_What you need to do_
Where the data below has the string "chair", return the whole line.

-*-

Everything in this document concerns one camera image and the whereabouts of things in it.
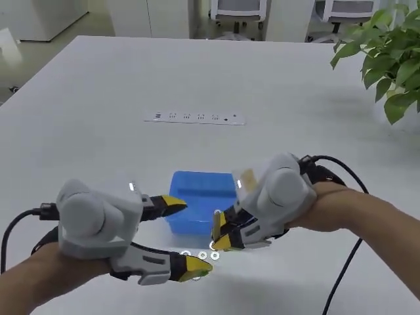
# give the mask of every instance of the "blue plastic box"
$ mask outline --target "blue plastic box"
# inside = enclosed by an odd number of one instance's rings
[[[184,200],[188,208],[166,217],[174,234],[210,235],[213,213],[236,200],[232,174],[177,171],[169,194]]]

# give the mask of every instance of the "power strip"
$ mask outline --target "power strip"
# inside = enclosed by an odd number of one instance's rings
[[[245,118],[240,114],[210,114],[189,112],[147,112],[144,121],[156,123],[202,123],[212,125],[245,125]]]

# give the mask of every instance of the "office chair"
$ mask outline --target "office chair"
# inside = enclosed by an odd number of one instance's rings
[[[211,0],[209,18],[220,26],[221,20],[233,20],[233,32],[225,32],[218,39],[234,41],[249,41],[246,36],[240,35],[240,20],[246,26],[248,21],[258,22],[258,29],[264,27],[266,18],[267,0]]]
[[[325,23],[334,25],[333,31],[327,36],[314,39],[308,36],[312,43],[338,42],[341,24],[360,24],[367,22],[379,9],[380,0],[325,0],[315,2],[316,16]]]

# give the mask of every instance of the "black strap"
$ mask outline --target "black strap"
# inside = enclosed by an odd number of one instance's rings
[[[50,232],[48,232],[41,240],[35,245],[35,247],[32,249],[31,255],[36,253],[38,249],[43,247],[44,245],[50,244],[50,243],[56,243],[58,242],[58,226],[53,228]]]

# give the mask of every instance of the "white cabinet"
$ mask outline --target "white cabinet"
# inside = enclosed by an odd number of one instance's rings
[[[151,37],[147,0],[107,0],[115,36]]]
[[[115,35],[192,38],[200,0],[107,0]]]
[[[50,41],[87,13],[84,0],[1,0],[12,36],[19,40]]]

-*-

_Result of this task_
# give the mask of every instance of the "office chair"
$ mask outline --target "office chair"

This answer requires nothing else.